(Exercise directions):
Go through the listing below and output it word for word.
━━ Data segment ━━
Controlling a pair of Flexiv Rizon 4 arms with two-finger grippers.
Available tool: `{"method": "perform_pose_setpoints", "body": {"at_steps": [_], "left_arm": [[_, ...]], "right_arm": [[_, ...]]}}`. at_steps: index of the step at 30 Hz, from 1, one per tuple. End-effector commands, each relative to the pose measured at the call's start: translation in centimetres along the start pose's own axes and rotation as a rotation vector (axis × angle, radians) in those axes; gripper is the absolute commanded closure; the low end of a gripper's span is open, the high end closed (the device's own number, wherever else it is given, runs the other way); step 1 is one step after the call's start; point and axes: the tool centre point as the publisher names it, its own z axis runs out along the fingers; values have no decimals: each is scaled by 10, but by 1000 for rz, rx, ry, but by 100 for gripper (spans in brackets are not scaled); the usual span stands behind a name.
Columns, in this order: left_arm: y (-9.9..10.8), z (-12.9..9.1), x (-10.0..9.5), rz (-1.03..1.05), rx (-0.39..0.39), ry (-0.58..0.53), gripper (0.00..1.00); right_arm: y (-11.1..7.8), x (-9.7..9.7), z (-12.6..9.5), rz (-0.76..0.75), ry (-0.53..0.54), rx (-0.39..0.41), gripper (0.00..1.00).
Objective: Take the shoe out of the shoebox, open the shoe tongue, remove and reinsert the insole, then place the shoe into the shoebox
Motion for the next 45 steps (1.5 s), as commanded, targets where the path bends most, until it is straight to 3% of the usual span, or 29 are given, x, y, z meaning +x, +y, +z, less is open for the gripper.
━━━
(Reply to the exercise):
Controlling a pair of Flexiv Rizon 4 arms with two-finger grippers.
Available tool: `{"method": "perform_pose_setpoints", "body": {"at_steps": [_], "left_arm": [[_, ...]], "right_arm": [[_, ...]]}}`. at_steps: index of the step at 30 Hz, from 1, one per tuple. End-effector commands, each relative to the pose measured at the call's start: translation in centimetres along the start pose's own axes and rotation as a rotation vector (axis × angle, radians) in those axes; gripper is the absolute commanded closure; the low end of a gripper's span is open, the high end closed (the device's own number, wherever else it is given, runs the other way); step 1 is one step after the call's start; point and axes: the tool centre point as the publisher names it, its own z axis runs out along the fingers; values have no decimals: each is scaled by 10, but by 1000 for rz, rx, ry, but by 100 for gripper (spans in brackets are not scaled); the usual span stands behind a name.
Columns, in this order: left_arm: y (-9.9..10.8), z (-12.9..9.1), x (-10.0..9.5), rz (-1.03..1.05), rx (-0.39..0.39), ry (-0.58..0.53), gripper (0.00..1.00); right_arm: y (-11.1..7.8), x (-9.7..9.7), z (-12.6..9.5), rz (-0.76..0.75), ry (-0.53..0.54), rx (-0.39..0.41), gripper (0.00..1.00).
Objective: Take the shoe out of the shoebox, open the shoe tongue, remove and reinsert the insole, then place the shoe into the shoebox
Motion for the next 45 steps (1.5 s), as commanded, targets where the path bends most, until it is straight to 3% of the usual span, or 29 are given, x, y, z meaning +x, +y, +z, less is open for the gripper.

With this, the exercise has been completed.